*** RECORDS SUPPLIED Section Begins ***
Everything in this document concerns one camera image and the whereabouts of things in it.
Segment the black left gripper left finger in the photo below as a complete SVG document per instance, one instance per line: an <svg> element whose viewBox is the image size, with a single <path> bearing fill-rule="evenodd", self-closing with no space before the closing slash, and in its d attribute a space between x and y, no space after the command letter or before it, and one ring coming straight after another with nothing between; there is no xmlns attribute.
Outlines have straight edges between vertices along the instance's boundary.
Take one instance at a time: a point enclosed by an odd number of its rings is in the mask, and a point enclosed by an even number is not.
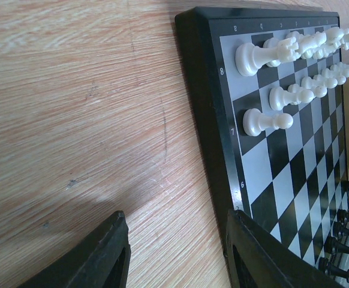
<svg viewBox="0 0 349 288"><path fill-rule="evenodd" d="M116 211L20 287L125 287L130 258L125 214Z"/></svg>

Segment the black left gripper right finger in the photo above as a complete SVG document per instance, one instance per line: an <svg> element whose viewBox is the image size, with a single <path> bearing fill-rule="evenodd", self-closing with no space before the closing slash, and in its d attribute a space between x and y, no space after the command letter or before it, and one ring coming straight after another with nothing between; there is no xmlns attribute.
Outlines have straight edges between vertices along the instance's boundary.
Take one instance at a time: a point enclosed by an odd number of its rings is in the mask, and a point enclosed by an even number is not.
<svg viewBox="0 0 349 288"><path fill-rule="evenodd" d="M232 287L341 287L241 210L228 211L226 252Z"/></svg>

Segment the black and grey chessboard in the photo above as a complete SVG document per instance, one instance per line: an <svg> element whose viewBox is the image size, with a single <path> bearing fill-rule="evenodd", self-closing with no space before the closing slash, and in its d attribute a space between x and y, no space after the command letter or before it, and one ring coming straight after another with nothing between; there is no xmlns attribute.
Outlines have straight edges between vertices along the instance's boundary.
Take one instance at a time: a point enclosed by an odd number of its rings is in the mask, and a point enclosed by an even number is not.
<svg viewBox="0 0 349 288"><path fill-rule="evenodd" d="M227 264L232 209L317 270L324 257L347 271L334 259L349 254L326 253L324 244L334 237L338 210L349 212L342 87L349 64L341 56L349 49L349 28L340 26L336 12L257 8L195 7L174 21ZM299 43L295 61L270 61L254 76L238 72L240 45L276 47L291 37ZM276 87L309 89L315 98L273 110L269 94ZM269 116L288 113L293 125L249 136L243 116L253 108ZM349 222L342 224L349 229ZM336 239L346 245L346 237ZM348 283L328 277L341 287Z"/></svg>

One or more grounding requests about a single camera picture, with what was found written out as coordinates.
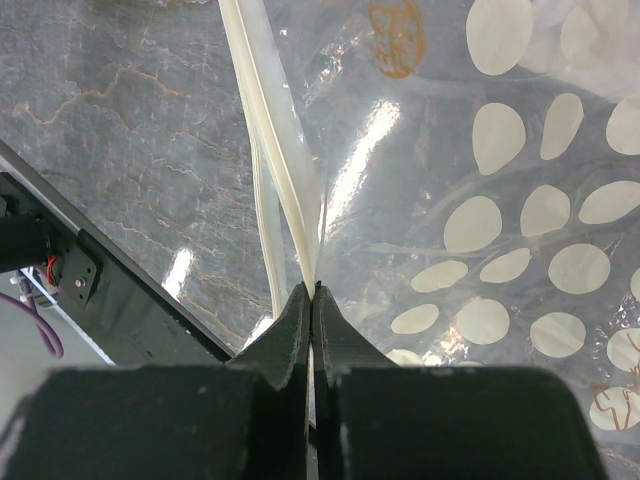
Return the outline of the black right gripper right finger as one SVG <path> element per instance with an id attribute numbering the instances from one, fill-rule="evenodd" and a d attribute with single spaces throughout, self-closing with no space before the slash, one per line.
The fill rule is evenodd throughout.
<path id="1" fill-rule="evenodd" d="M 323 479 L 602 479 L 566 384 L 541 369 L 400 367 L 342 315 L 312 302 Z"/>

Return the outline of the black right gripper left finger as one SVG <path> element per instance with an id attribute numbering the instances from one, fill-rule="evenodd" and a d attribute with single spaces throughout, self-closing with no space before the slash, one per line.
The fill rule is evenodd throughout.
<path id="1" fill-rule="evenodd" d="M 5 479 L 302 479 L 311 303 L 220 365 L 66 369 L 1 436 Z"/>

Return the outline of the clear spotted zip top bag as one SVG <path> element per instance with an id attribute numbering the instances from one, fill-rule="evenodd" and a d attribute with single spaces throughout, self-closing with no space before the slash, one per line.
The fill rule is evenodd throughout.
<path id="1" fill-rule="evenodd" d="M 224 1 L 274 314 L 401 365 L 527 365 L 639 475 L 639 5 Z"/>

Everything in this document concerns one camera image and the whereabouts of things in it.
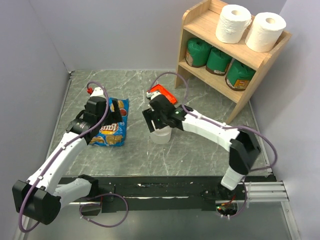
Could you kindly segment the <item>white paper roll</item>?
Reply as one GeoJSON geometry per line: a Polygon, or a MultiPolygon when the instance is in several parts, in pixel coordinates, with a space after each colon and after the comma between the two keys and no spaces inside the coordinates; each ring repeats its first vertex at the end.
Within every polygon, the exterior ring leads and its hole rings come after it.
{"type": "Polygon", "coordinates": [[[171,139],[172,129],[166,126],[162,129],[155,129],[150,133],[151,140],[158,145],[167,144],[171,139]]]}
{"type": "Polygon", "coordinates": [[[246,46],[258,53],[270,51],[286,27],[286,21],[273,12],[258,13],[245,38],[246,46]]]}
{"type": "Polygon", "coordinates": [[[215,36],[222,43],[237,44],[251,22],[252,15],[247,8],[237,4],[225,5],[219,16],[215,36]]]}

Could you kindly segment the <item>green roll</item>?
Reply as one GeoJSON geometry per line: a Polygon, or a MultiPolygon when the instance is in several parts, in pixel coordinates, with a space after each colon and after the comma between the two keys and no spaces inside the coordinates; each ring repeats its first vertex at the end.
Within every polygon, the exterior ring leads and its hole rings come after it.
{"type": "Polygon", "coordinates": [[[224,76],[227,73],[232,57],[216,47],[212,47],[205,69],[214,75],[224,76]]]}
{"type": "Polygon", "coordinates": [[[227,86],[238,92],[245,91],[256,71],[238,60],[234,60],[225,76],[227,86]]]}
{"type": "Polygon", "coordinates": [[[187,41],[185,60],[191,67],[200,68],[207,64],[212,46],[206,41],[193,37],[187,41]]]}

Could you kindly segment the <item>white paper roll front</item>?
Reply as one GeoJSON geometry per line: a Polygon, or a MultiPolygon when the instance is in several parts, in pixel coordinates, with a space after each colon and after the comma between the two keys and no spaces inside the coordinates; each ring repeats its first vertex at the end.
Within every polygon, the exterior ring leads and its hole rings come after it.
{"type": "Polygon", "coordinates": [[[251,22],[252,15],[247,8],[237,4],[225,5],[219,16],[215,36],[222,43],[237,44],[251,22]]]}

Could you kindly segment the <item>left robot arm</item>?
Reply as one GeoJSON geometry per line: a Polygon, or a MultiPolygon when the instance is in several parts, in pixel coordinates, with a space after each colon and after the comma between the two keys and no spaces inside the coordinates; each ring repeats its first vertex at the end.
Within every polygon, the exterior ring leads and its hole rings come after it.
{"type": "Polygon", "coordinates": [[[99,181],[89,175],[80,175],[62,187],[58,187],[58,183],[102,126],[122,121],[119,109],[110,111],[109,106],[108,98],[91,96],[84,109],[68,124],[59,145],[42,166],[26,181],[18,180],[13,185],[15,209],[20,217],[48,225],[69,203],[80,198],[94,201],[98,197],[99,181]]]}

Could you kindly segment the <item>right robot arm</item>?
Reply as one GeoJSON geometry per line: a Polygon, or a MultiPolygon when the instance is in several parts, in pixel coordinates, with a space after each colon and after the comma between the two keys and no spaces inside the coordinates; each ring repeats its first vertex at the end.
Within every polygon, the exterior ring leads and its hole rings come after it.
{"type": "Polygon", "coordinates": [[[250,172],[261,148],[251,130],[231,128],[225,123],[201,115],[188,106],[175,107],[158,91],[147,93],[149,108],[142,112],[150,131],[151,140],[159,145],[171,139],[172,129],[204,137],[229,153],[228,168],[218,187],[223,199],[236,194],[236,186],[250,172]]]}
*** RECORDS SUPPLIED Section Ends ***
> WORK ITEM
Leave out the pictures, then copy all the remaining text in the records exactly.

> FINISHED TASK
Everything in this document concerns one camera image and the whereabouts of things in it.
Segment the black left gripper left finger in the photo below as a complete SVG document per instance, one instance per line: an <svg> element whose viewBox is the image size, with a single <path> bearing fill-rule="evenodd", self-closing with no space before the closing slash, and in its d attribute a space between x and y, no space after the command letter or before it, and one ring coming straight after another with nothing between; there is no xmlns attribute.
Outlines have straight edges between vertices along the instance's boundary.
Take one instance at a time: a point enclosed by an odd number of its rings is in the mask, and a point enclosed by an even number is not.
<svg viewBox="0 0 349 288"><path fill-rule="evenodd" d="M116 211L20 287L125 287L130 258L125 214Z"/></svg>

Segment the black left gripper right finger in the photo above as a complete SVG document per instance, one instance per line: an <svg> element whose viewBox is the image size, with a single <path> bearing fill-rule="evenodd", self-closing with no space before the closing slash, and in its d attribute a space between x and y, no space after the command letter or before it, and one ring coming straight after another with nothing between; there is no xmlns attribute.
Outlines have straight edges between vertices along the instance's boundary.
Take one instance at a time: a point enclosed by an odd number of its rings is in the mask, and a point enclosed by an even number is not.
<svg viewBox="0 0 349 288"><path fill-rule="evenodd" d="M232 287L341 287L241 210L228 211L226 252Z"/></svg>

Segment the black and grey chessboard in the photo above as a complete SVG document per instance, one instance per line: an <svg> element whose viewBox is the image size, with a single <path> bearing fill-rule="evenodd", self-closing with no space before the closing slash, and in its d attribute a space between x and y, no space after the command letter or before it, and one ring coming straight after another with nothing between; there is no xmlns attribute.
Outlines have straight edges between vertices along the instance's boundary.
Take one instance at a time: a point enclosed by an odd number of its rings is in the mask, and a point enclosed by an even number is not.
<svg viewBox="0 0 349 288"><path fill-rule="evenodd" d="M227 264L232 209L317 270L324 257L347 271L334 259L349 254L326 253L324 244L334 237L338 210L349 212L342 87L349 64L341 56L349 49L349 28L340 26L336 12L257 8L195 7L174 21ZM299 43L295 61L270 61L254 76L238 72L240 45L276 47L291 37ZM276 87L309 89L315 98L273 110L269 94ZM269 116L288 113L293 125L249 136L243 116L253 108ZM349 222L342 224L349 229ZM336 239L346 245L346 237ZM348 283L328 277L341 287Z"/></svg>

One or more grounding requests about a single camera picture, with what was found written out as coordinates.
Return the outline of the black right gripper right finger as one SVG <path> element per instance with an id attribute numbering the instances from one, fill-rule="evenodd" and a d attribute with single spaces throughout, self-closing with no space before the slash, one per line.
The fill rule is evenodd throughout.
<path id="1" fill-rule="evenodd" d="M 323 479 L 602 479 L 566 384 L 541 369 L 400 367 L 342 315 L 312 302 Z"/>

Return the outline of the black right gripper left finger as one SVG <path> element per instance with an id attribute numbering the instances from one, fill-rule="evenodd" and a d attribute with single spaces throughout, self-closing with no space before the slash, one per line.
The fill rule is evenodd throughout.
<path id="1" fill-rule="evenodd" d="M 5 479 L 302 479 L 311 303 L 220 365 L 66 369 L 1 436 Z"/>

Return the outline of the clear spotted zip top bag as one SVG <path> element per instance with an id attribute numbering the instances from one, fill-rule="evenodd" and a d attribute with single spaces throughout, self-closing with no space before the slash, one per line.
The fill rule is evenodd throughout.
<path id="1" fill-rule="evenodd" d="M 224 1 L 274 314 L 401 365 L 527 365 L 639 475 L 639 5 Z"/>

Everything in this document concerns one camera image and the whereabouts of things in it.
Could you kindly segment the <item>white paper roll</item>?
Reply as one GeoJSON geometry per line: a Polygon, or a MultiPolygon when the instance is in several parts, in pixel coordinates, with a space after each colon and after the comma between the two keys and no spaces inside the coordinates; each ring repeats its first vertex at the end.
Within every polygon, the exterior ring leads and its hole rings come after it.
{"type": "Polygon", "coordinates": [[[171,139],[172,129],[166,126],[162,129],[155,129],[150,133],[151,140],[158,145],[167,144],[171,139]]]}
{"type": "Polygon", "coordinates": [[[246,46],[258,53],[270,51],[286,27],[286,21],[273,12],[258,13],[245,38],[246,46]]]}
{"type": "Polygon", "coordinates": [[[215,36],[222,43],[237,44],[251,22],[252,15],[247,8],[237,4],[225,5],[219,16],[215,36]]]}

Could you kindly segment the <item>green roll</item>?
Reply as one GeoJSON geometry per line: a Polygon, or a MultiPolygon when the instance is in several parts, in pixel coordinates, with a space after each colon and after the comma between the two keys and no spaces inside the coordinates; each ring repeats its first vertex at the end.
Within every polygon, the exterior ring leads and its hole rings come after it.
{"type": "Polygon", "coordinates": [[[224,76],[227,73],[232,57],[216,47],[212,47],[205,69],[214,75],[224,76]]]}
{"type": "Polygon", "coordinates": [[[227,86],[238,92],[245,91],[256,71],[238,60],[234,60],[225,76],[227,86]]]}
{"type": "Polygon", "coordinates": [[[187,41],[185,60],[191,67],[200,68],[207,64],[212,46],[206,41],[193,37],[187,41]]]}

Could you kindly segment the <item>white paper roll front</item>?
Reply as one GeoJSON geometry per line: a Polygon, or a MultiPolygon when the instance is in several parts, in pixel coordinates, with a space after each colon and after the comma between the two keys and no spaces inside the coordinates; each ring repeats its first vertex at the end.
Within every polygon, the exterior ring leads and its hole rings come after it.
{"type": "Polygon", "coordinates": [[[251,22],[252,15],[247,8],[237,4],[225,5],[219,16],[215,36],[222,43],[237,44],[251,22]]]}

Could you kindly segment the <item>left robot arm</item>?
Reply as one GeoJSON geometry per line: a Polygon, or a MultiPolygon when the instance is in several parts, in pixel coordinates, with a space after each colon and after the comma between the two keys and no spaces inside the coordinates; each ring repeats its first vertex at the end.
Within every polygon, the exterior ring leads and its hole rings come after it.
{"type": "Polygon", "coordinates": [[[99,181],[89,175],[80,175],[62,187],[58,187],[58,183],[102,126],[122,121],[119,109],[110,111],[109,106],[108,98],[91,96],[84,109],[68,124],[59,145],[42,166],[26,181],[18,180],[13,185],[15,209],[20,217],[48,225],[69,203],[80,198],[94,201],[98,197],[99,181]]]}

Could you kindly segment the <item>right robot arm</item>?
Reply as one GeoJSON geometry per line: a Polygon, or a MultiPolygon when the instance is in several parts, in pixel coordinates, with a space after each colon and after the comma between the two keys and no spaces inside the coordinates; each ring repeats its first vertex at the end.
Within every polygon, the exterior ring leads and its hole rings come after it.
{"type": "Polygon", "coordinates": [[[250,172],[261,148],[251,130],[231,128],[225,123],[201,115],[188,106],[175,107],[158,91],[147,93],[149,108],[142,112],[150,131],[151,140],[159,145],[171,139],[172,129],[204,137],[229,153],[228,168],[218,187],[223,199],[236,194],[236,186],[250,172]]]}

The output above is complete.